Вернувшись в Берлин, Маркс решил не прятаться в берлоге, как прозвал его комнату Бауэр, и присмотреться к столичной жизни. Мысль об издании журнала не была еще отброшена. В погребке Гиппеля на Фридрихсштрассе члены докторского клуба были не только завсегдатаями, но и заправилами. Отсюда после стакана вина молодые доценты, учителя и немногочисленные студенты отправлялись в театр либо в Певческую академию.

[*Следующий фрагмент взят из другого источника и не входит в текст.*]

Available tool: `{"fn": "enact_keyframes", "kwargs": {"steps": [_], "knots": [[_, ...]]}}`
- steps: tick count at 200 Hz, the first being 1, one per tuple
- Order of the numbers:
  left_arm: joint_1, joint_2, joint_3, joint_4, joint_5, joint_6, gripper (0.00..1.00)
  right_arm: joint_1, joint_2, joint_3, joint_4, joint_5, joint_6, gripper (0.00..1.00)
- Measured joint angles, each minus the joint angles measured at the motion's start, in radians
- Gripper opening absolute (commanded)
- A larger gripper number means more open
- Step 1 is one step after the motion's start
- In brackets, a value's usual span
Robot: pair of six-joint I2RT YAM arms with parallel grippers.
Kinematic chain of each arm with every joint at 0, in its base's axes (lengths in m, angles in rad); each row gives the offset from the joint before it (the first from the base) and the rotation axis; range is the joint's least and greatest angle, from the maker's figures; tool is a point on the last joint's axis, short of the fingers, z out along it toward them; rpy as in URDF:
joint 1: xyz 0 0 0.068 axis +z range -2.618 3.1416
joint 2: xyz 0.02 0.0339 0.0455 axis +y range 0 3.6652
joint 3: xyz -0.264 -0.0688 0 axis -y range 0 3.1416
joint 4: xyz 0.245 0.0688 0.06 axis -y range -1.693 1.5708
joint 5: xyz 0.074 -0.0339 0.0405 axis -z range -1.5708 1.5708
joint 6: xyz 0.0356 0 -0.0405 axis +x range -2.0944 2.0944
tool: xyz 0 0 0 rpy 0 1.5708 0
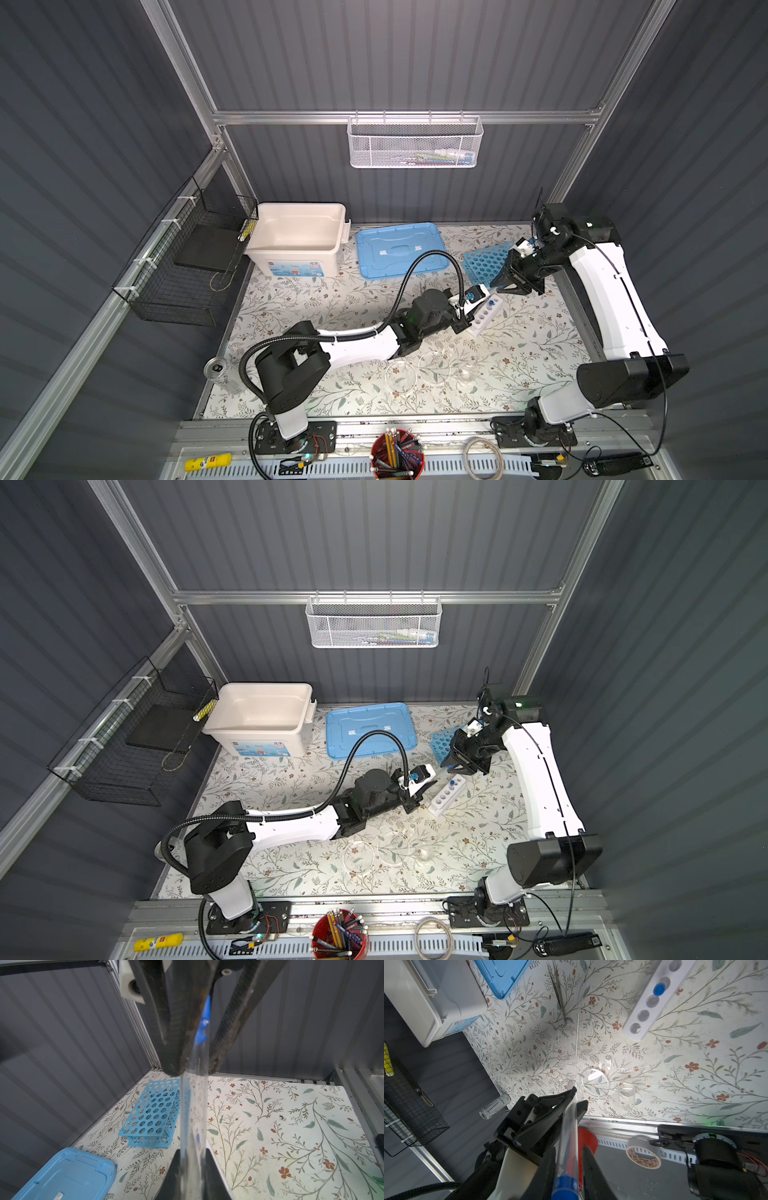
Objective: Organize the chemistry lab equipment
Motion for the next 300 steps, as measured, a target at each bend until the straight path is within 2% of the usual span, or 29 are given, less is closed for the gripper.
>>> {"fn": "enact_keyframes", "kwargs": {"steps": [55,104,158,214,300], "knots": [[0.000,0.012,0.016,-0.011,0.000,0.000,0.12,0.000,0.000,0.000,0.002,0.008,-0.002,0.16],[0.000,0.021,0.023,-0.011,-0.006,-0.004,0.44,0.000,0.000,0.000,0.000,0.008,-0.003,0.07],[0.000,0.028,0.026,-0.012,-0.024,-0.008,0.62,0.000,0.001,0.016,-0.003,0.042,-0.004,0.05],[0.000,0.016,0.034,-0.051,-0.027,-0.017,0.69,0.000,0.033,0.080,0.020,0.236,-0.011,0.05],[0.000,-0.168,0.035,-0.184,-0.082,-0.111,0.71,-0.004,0.134,0.111,0.255,0.592,-0.020,0.05]]}}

Карл, впервые познавший волнения и радости театра, стал неистовым приверженцем и судьей кулис. После любительских спектаклей в трирском «Казино», где завывал нестерпимо патетически Хамахер и путали реплики сестры Шлейг, после Бонна, куда изредка забредала на гастроли какая-нибудь посредственная, неумелая актерская труппа, берлинские театры производили особенно сильное впечатление на юного провинциала. Шекспир не был в чести на берлинской сцене, и Карл с досадой отмечал это, но Кальдерон и Лопе де Вега, но Мольер и Шиллер не сходили с репертуара вместе со Скрибом и Кернером.